CompSci 367/761 ASSIGNMENT 2: TRAVELLING SALESPERSON

PROBLEM (TSP) : FINDING OPTIMAL TOUR

Due 27 August 11:59PM worth 5%.

1 Introduction

This assignment will be released in stages. This phase of the assignment will introduce

you to the problem you are to solve. The next phase will introduce you

to example road networks. These example road networks will provide you with

test cases for your code. The final phase will provide the wrapper prolog code

that will use your code to find the optimal tour for a TSP. Phase 2 will be available

on Monday 5 August and the final phase will be available on Wednesday

7 August. You can begin trying to understand the assignment now. However,

the asignment should become clearer as you learn prolog in the tutorial and the

lectures this week. Please use Piazza to ask questions about and to discuss the

assignments.

1. Declarative Programming

The goal of declarative programming is to separate the what from the how.

When you were "programming" the logic puzzle in assignment 1, you were

doing, to a large extent, declarative programming. A large part of your

program described what relationships must exist between the values of

different variables. You did not describe how to find those values.
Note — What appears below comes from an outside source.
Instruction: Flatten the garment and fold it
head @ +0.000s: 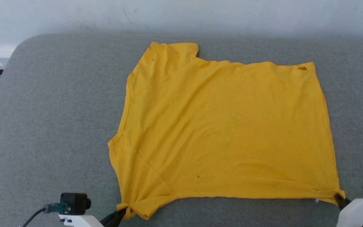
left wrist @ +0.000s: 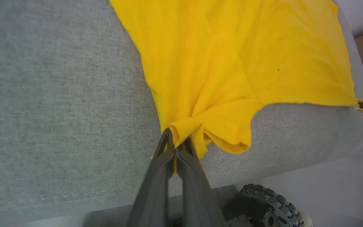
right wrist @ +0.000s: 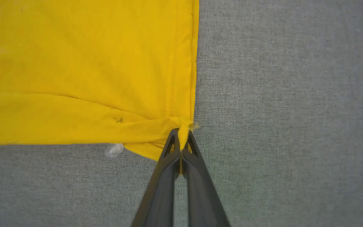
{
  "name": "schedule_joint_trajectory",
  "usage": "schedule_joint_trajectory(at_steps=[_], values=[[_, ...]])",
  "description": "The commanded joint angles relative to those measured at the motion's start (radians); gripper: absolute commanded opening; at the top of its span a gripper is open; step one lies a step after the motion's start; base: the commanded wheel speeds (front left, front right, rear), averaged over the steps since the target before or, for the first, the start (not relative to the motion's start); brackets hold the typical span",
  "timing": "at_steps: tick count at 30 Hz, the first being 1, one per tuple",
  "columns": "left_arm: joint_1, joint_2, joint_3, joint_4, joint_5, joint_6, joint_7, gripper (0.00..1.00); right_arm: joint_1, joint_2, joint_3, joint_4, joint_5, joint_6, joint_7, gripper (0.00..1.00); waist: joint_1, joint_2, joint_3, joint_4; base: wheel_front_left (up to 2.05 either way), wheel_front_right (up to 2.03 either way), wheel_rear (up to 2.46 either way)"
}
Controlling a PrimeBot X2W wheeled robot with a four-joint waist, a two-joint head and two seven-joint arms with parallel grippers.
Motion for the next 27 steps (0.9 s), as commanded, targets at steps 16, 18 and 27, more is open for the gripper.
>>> schedule_joint_trajectory(at_steps=[16,18,27], values=[[-0.177,-0.152,-0.062,0.149,0.402,0.036,-0.528,0.00,-0.011,0.047,0.055,0.068,-0.078,-0.002,-0.491,0.00,0.0001,-0.0001,-0.013,-0.022,0.00,0.00,0.00],[-0.219,-0.163,-0.055,0.168,0.425,0.036,-0.541,0.00,-0.042,0.043,0.058,0.079,-0.087,-0.002,-0.520,0.00,0.0001,-0.0001,-0.007,-0.025,0.00,0.00,0.00],[-0.426,-0.168,-0.003,0.249,0.497,-0.019,-0.555,0.00,-0.230,-0.002,0.099,0.157,-0.110,-0.002,-0.503,0.00,0.0001,-0.0001,0.047,-0.046,0.00,0.00,0.00]])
In this assignment, you will be describing what it means for a list of cities

to be a tour for a given start city and a road network. You should NOT

be describing how that tour is found.

2. Context

In this assignment you need to write prolog code to generate solutions for

the asymmetric travelling salesman problem (see https://en.wikipedia.

org/wiki/Travelling_salesman_problem#Description). The goal is to

write a "prototype" solver for travelling salesman problems. Your assignment

is make the code as declarative and as obviously correct as possible.

Efficiency is of no concern here. Basically your code will "define" which it

means for a list of cities to be a tour of a road network starting from and

ending at a specified city.

3. Inputs and Outputs

You must write the code for:

solution(+Path, +RoadNetwork, -SolutionCost, -SolutionPath).

See "Notation of Predicate Descriptions" (https://www.swi-prolog.org/

pldoc/man?section=preddesc) for descriptions of the meaning of "+"

and "-" in front of the argument names.

The inputs are:

1

Path a list of cities, in reverse order of being visited (e.g., the last city in

the list is the first city in the tour

RoadNetwork a description of all the directed roads between cities and

their cost

The outputs are:

SolutionCost the cost of a tour of network;

SolutionPath the tour for which SolutionCost was computed.

2 Domain Description

1. Road Network

The road network is a directed asymmetric weighted graph, the graph is

not nessarily complete (i.e., there need not be edges between every two

nodes in the graph). The interpretation is that the nodes are cities, the

edges are one-way roads, and an edge weight is the distance between the

two edge nodes (i.e., cities) in that direction. For example, the "road"

between city a and city b might have cost 5 and the "road" between city

b and city a might have cost 2 (or there might not a "road" going from

city b to city a).

2. Tour Definition

Given a starting city and a road network, a tour is defined as follows. A

tour is defined to be a list of cities, such that:

every city in the network appears in the list at least once;

only the starting city can appear in the list more than once;

the starting city is both the first and the last element in the list;

the starting city appears in the list exactly twice.

the list contains exactly one more element than the number of distinct

cities in the road network.

For example, for a road network that only contains one city, there would

only be one tour with two elements, that city appearing twice, e.g., let the

city be a, then the tour is the list [a, a]. Note that since the graph need

not be complete, not all road networks have tours. In this case, solution/4

(the predicate solution with 4 arguments) should simply fail.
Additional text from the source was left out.